Requirement – Within this material, state how many lines include the string "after". Reply with the number only.

Data shown –
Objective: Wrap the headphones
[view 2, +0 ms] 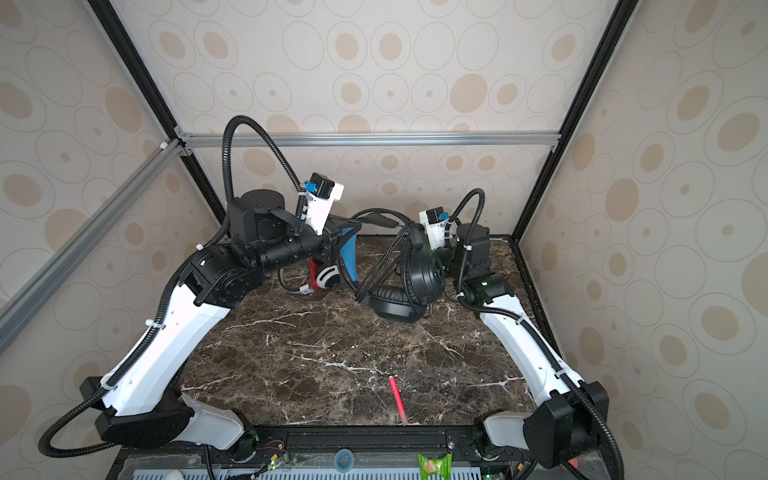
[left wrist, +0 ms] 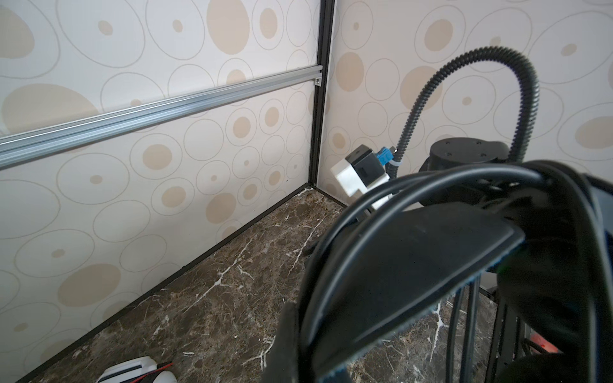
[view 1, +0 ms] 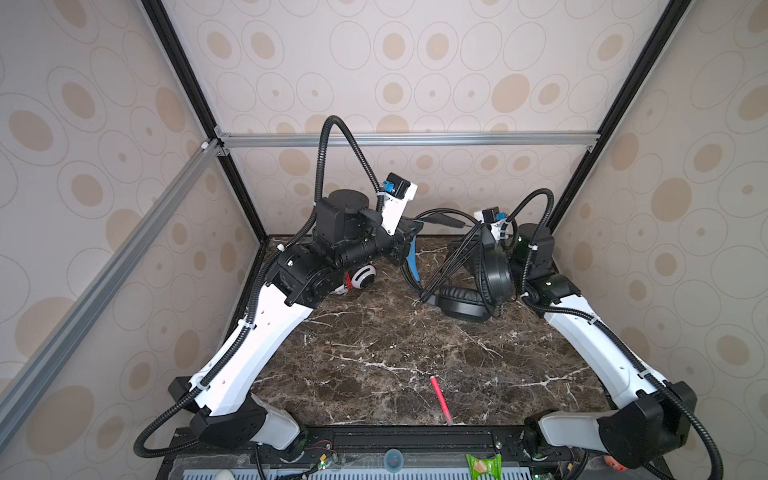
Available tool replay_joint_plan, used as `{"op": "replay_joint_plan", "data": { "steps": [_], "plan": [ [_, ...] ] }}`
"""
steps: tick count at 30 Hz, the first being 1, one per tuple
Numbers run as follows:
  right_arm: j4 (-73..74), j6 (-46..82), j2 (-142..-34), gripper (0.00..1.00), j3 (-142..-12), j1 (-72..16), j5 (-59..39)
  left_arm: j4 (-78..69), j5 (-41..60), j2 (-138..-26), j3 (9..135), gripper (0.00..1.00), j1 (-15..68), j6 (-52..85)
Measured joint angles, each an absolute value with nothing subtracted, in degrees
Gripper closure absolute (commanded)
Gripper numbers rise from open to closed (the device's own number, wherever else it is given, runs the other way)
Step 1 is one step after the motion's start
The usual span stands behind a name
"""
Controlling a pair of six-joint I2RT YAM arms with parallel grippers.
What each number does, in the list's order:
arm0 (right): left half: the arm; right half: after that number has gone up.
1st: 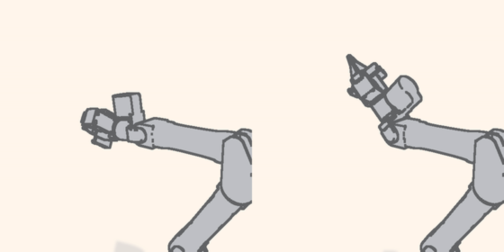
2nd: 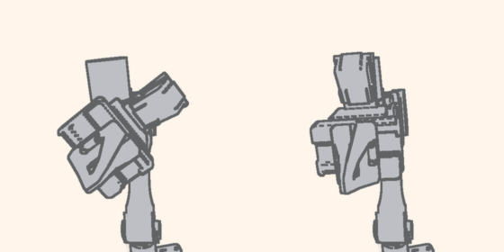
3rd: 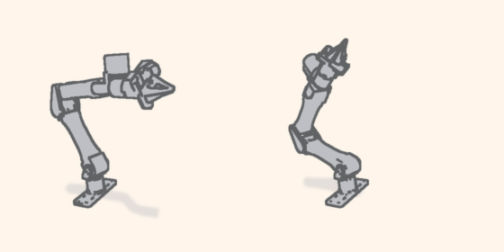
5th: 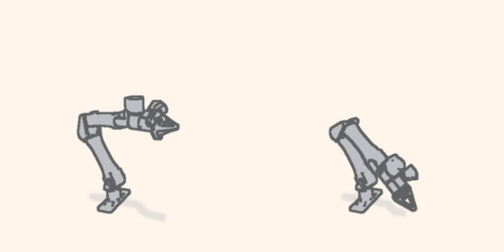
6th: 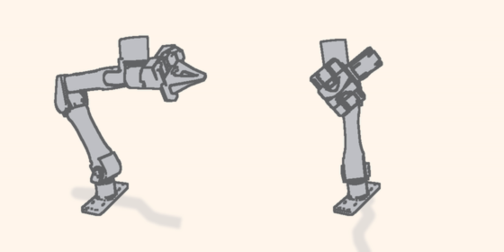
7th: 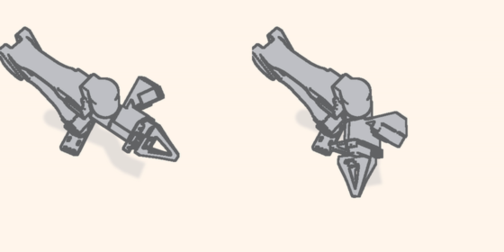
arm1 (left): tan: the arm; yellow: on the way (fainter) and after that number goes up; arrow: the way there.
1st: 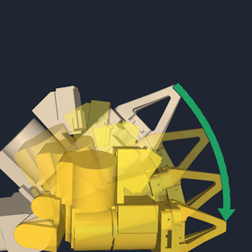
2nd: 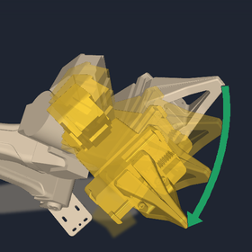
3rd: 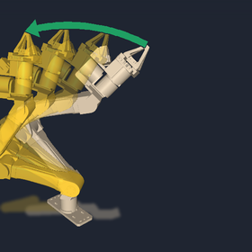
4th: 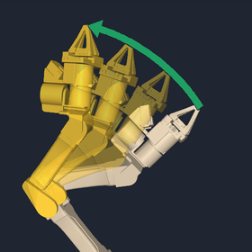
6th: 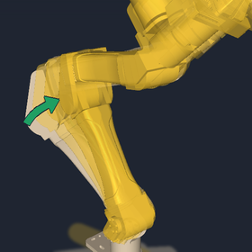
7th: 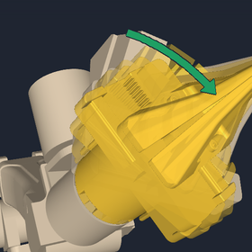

Task answer – 3